An estimated 10,800 dollar millionaires left the UK last year, according to an updated statistic that has given fresh impetus for fulmination against the Labour government’s tax policies. The figure, produced by Johannesburg-based New World Wealth for British migration advisers Henley & Partners, is a potentially grim indicator — a 157% increase over the previous year and the world’s second-largest outflow after China. But for all that, there’s less here than meets the eye.
The departures, including 78 centi-millionaires and 12 billionaires, provided fuel for a lineup of the usual suspects to assert that Labour is driving away wealth creators; to critics, the culprit was Chancellor of the Exchequer Rachel Reeves’ October budget, which raised capital-gains tax rates, broadened the reach of inheritance duty and abolished the non-domiciled status that granted favourable treatment to temporary foreign residents. The detractors included non-dom lobby group Foreign Investors for Britain, which bemoaned a “monumental act of national self-harm,” and Charlie Mullins, a celebrity plumber with a Rod Stewart-lookalike haircut.
Mullins, who sold his Pimlico Plumbers Ltd. for $178 million in 2021, took to the airwaves to say that Labour has “always despised wealthy people” and would bankrupt the country. The businessman, who moved to Spain following the July general election, also said he will stand for Nigel Farage’s populist Reform party, which wants to cut tax rates.
Zoom out a bit and this is not quite the stampede for the exits that it might appear. There were 602,500 high-net-worth individuals (defined as those with investable assets of at least $1 million) in the UK at the end of 2023, according to New World Wealth, so a net outflow of 10,800 amounts to less than 2%. The South African intelligence firm tracks the movements of more than 150,000 individuals using public sources such as LinkedIn to check city locations. The confidence interval for its data is 90% and its estimates are conservative, with real flows likely to be slightly higher, Head of Research Andrew Amoils told me.
This isn’t an argument for complacency; rich people heading for the door is unhelpful for the UK’s economic prospects and certainly not to be welcomed. Being in the neighbourhood of China — which has cracked down on financial-sector earnings and ostentatious displays of wealth — and Russia as the countries rich people are most keen to leave isn’t a comfortable place to be. But it’s important to note that the estimate reported this week is an update to a report that was first issued in June last year — before the general election. At that point, New World Wealth forecast the UK would lose 9,500 millionaires in 2024. So the increase that can be attributed solely to Reeves’ budget has a ceiling of about 1,300.

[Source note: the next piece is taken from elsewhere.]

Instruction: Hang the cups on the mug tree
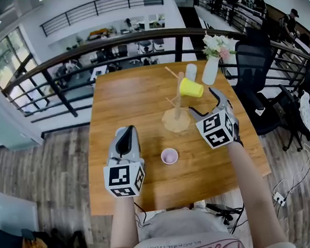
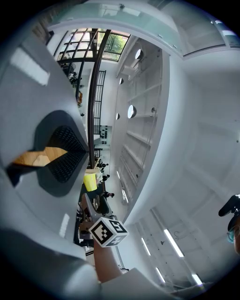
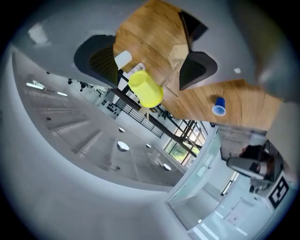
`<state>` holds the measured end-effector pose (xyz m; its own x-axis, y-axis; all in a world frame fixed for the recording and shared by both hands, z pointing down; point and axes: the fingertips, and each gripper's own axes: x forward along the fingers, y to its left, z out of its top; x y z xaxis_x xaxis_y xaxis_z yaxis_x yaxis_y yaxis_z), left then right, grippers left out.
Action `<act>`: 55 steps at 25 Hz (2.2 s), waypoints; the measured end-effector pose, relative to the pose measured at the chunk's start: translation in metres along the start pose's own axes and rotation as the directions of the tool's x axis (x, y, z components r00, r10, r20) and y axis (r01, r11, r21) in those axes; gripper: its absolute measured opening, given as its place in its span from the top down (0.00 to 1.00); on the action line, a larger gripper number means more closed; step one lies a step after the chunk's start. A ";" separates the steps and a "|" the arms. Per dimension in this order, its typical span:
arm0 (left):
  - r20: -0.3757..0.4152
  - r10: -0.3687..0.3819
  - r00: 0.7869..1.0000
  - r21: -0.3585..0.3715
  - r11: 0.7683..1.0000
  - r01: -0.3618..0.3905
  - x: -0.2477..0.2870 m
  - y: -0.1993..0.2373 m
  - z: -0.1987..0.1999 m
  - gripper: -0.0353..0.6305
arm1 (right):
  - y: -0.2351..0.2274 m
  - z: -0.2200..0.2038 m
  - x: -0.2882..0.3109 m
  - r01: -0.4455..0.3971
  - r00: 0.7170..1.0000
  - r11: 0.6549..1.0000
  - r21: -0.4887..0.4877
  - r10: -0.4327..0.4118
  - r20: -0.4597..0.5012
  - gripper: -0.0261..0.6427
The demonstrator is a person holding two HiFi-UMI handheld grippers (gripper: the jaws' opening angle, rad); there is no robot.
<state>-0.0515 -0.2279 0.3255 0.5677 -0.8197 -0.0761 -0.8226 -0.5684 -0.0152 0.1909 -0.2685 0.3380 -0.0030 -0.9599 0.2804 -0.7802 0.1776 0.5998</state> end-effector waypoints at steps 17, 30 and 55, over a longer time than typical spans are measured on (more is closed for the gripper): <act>-0.013 -0.057 0.998 0.035 0.998 0.058 -0.030 0.025 -0.003 0.93 | 0.060 0.007 -0.058 -0.059 0.983 0.921 0.386 -0.014 0.184 0.38; -0.046 -0.058 0.997 0.012 0.998 0.058 -0.050 0.029 -0.026 0.93 | 0.150 -0.038 -0.067 -0.156 0.986 0.874 0.460 0.113 0.120 0.39; -0.130 0.015 0.991 -0.010 1.000 -0.016 -0.068 0.039 -0.069 0.93 | 0.283 -0.140 -0.043 -0.283 0.925 0.784 0.553 0.376 -0.060 0.47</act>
<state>-0.1203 -0.1988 0.3990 0.5549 -0.8302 0.0536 -0.8312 -0.5559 -0.0043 0.0573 -0.1461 0.6005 -0.2585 -0.8075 0.5302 -0.9565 0.2907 -0.0236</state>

Labour’s abolition of non-dom status and its replacement with a residence-based system (something the former Conservative government had also pledged to do) has spurred much debate over whether it will drive away the ultra-rich. There are many more factors contributing to relocation trends than tax rates, though. New World Wealth lists tax only after a number of other reasons for the UK’s outflows, including: a deteriorating health system; increasing safety concerns in big cities such as London; the growing dominance of the US and Asia in technology; and the dwindling importance of the London Stock Exchange as a capital-raising venue.
The critical issue for the government is not whether some wealthy residents will leave, which was always inevitable to some extent, but whether its changes will lead to a net gain or loss in tax revenue. The independent Office for Budget Responsibility estimates scrapping the non-dom regime will bring in £12.7 billion through 2029-30; Oxford Economics, in a study for Foreign Investors for Britain, said it might cost the Treasury £1.3 billion. Take your pick. The fact is that no one really knows. HM Revenue & Customs tax data will tell the story in the end.

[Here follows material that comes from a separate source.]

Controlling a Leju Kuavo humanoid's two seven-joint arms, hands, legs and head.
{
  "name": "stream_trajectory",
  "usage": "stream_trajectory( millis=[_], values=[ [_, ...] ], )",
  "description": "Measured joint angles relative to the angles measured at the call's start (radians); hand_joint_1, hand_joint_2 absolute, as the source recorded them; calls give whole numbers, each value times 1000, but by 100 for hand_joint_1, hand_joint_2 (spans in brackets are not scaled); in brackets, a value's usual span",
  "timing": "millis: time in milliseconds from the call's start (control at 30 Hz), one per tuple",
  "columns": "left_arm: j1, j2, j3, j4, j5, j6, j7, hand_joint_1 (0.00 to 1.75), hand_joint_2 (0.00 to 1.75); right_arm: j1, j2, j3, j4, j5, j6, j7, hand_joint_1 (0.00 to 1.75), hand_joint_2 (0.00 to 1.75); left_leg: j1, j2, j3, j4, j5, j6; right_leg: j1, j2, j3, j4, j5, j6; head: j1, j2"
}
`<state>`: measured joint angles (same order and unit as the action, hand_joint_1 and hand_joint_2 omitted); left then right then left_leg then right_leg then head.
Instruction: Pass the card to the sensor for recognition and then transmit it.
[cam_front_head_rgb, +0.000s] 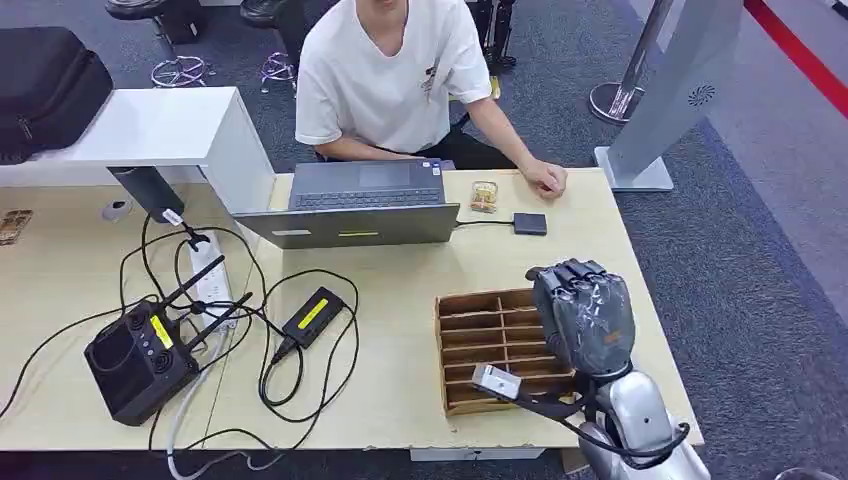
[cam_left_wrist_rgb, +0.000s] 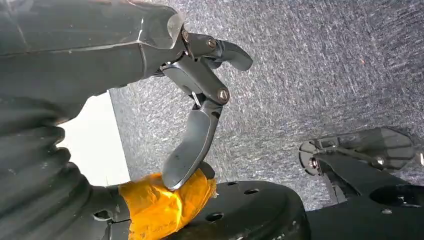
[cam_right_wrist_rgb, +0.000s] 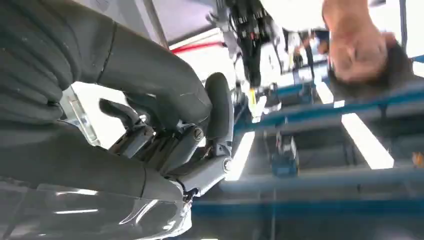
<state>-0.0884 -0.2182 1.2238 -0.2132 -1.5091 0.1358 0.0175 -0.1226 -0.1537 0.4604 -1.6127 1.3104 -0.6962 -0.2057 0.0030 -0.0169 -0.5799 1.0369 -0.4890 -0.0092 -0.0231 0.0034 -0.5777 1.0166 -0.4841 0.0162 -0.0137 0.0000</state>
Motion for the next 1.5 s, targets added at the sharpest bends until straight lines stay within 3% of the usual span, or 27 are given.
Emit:
stream_trajectory(
  millis=[100, 200, 233, 333, 367, 567, 800, 1233, 1267, 1300, 1500],
  values=[
    [0, 0, 0, 0, 10, 3, 0, 0, 175, 17, 0, -4, -67, -10, 2, 16, 0, 175, 0, 0, 0, 0, 0, 0, 0, 0, 0, 0, 0, 0, 0, 0],
    [0, 0, 0, 0, 16, 5, 0, 0, 175, 27, -21, 6, -89, -7, 57, 74, 0, 175, 0, 0, 0, 0, 0, 0, 0, 0, 0, 0, 0, 0, 0, 0],
    [0, 0, 0, 0, 20, 5, 0, 0, 175, 26, -35, 12, -89, -5, 104, 96, 0, 175, 0, 0, 0, 0, 0, 0, 0, 0, 0, 0, 0, 0, 0, 0],
    [0, 0, 0, 0, 29, 5, 0, 0, 175, 12, -109, 40, -76, -89, 353, 158, 0, 175, 0, 0, 0, 0, 0, 0, 0, 0, 1, 0, 1, 1, 0, 0],
    [0, 0, 0, 0, 30, 3, 0, 0, 175, 0, -132, 50, -61, -117, 402, 163, 0, 175, 0, 0, 0, 0, 1, 1, 0, 0, 1, -1, 1, 2, 0, 0],
    [-1, 0, 0, 0, 31, -3, 0, 0, 175, -84, -208, 103, 30, -171, 565, 190, 0, 175, 0, 0, 0, 1, 1, 1, 0, 0, 1, -1, 2, 1, 0, 0],
    [0, 0, 0, 0, 31, -3, 0, 0, 175, -170, -224, 156, 122, -192, 602, 208, 0, 175, 0, 0, 0, 1, 1, 0, 0, 0, 0, 0, 2, 1, 0, 0],
    [0, 0, 0, 0, 32, -3, 1, 0, 175, -202, -224, 199, 160, -201, 600, 214, 0, 175, 0, 0, 0, 1, 1, 0, 0, 0, 0, 0, 2, 1, 0, 0],
    [0, 0, 0, 0, 33, -3, 1, 0, 175, -203, -224, 201, 161, -203, 599, 215, 10, 175, 0, 0, 0, 1, 1, 0, 0, 0, 0, 0, 2, 1, 0, 0],
    [0, 0, 0, 0, 34, -3, 1, 0, 175, -204, -224, 203, 162, -204, 597, 216, 175, 175, 0, 0, 0, 1, 1, 0, 0, 0, 0, 0, 2, 1, 0, 0],
    [0, 0, 0, 0, 39, -3, 1, 0, 175, -205, -224, 221, 169, -216, 581, 216, 175, 175, 0, 0, 0, 1, 1, 0, 0, 0, 0, 0, 2, 1, 0, 0]
  ],
)
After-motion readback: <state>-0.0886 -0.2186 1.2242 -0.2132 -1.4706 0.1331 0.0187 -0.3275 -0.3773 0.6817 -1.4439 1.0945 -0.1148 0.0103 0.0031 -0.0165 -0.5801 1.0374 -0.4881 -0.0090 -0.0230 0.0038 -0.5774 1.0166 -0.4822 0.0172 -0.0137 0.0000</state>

Global shifts may swamp the effects of the UK’s tax adjustments in any case. Britain will lose 17% of its millionaires in the five years through 2028, the biggest drop forecast among 36 countries in the UBS Global Wealth Report 2024. That would mean a decline of more than half a million (using a wider definition of millionaires that includes real estate holdings), according to the report.
The figure, which comes from a PwC model based on research from the first half of 2024, has to be considered an outlier, Paul Donovan, chief economist of UBS Global Wealth Management, told me. Nevertheless, the UK does have a disproportionate number of dollar millionaires relative to its population, and more “nomadic” millionaires than most countries who might leave a time of higher churn in these communities, he said. The rise of economic nationalism may be diminishing the appeal of the ultra-rich nomadic lifestyle.
Labour’s tax critics should keep some powder dry. They may have much more to complain about soon enough.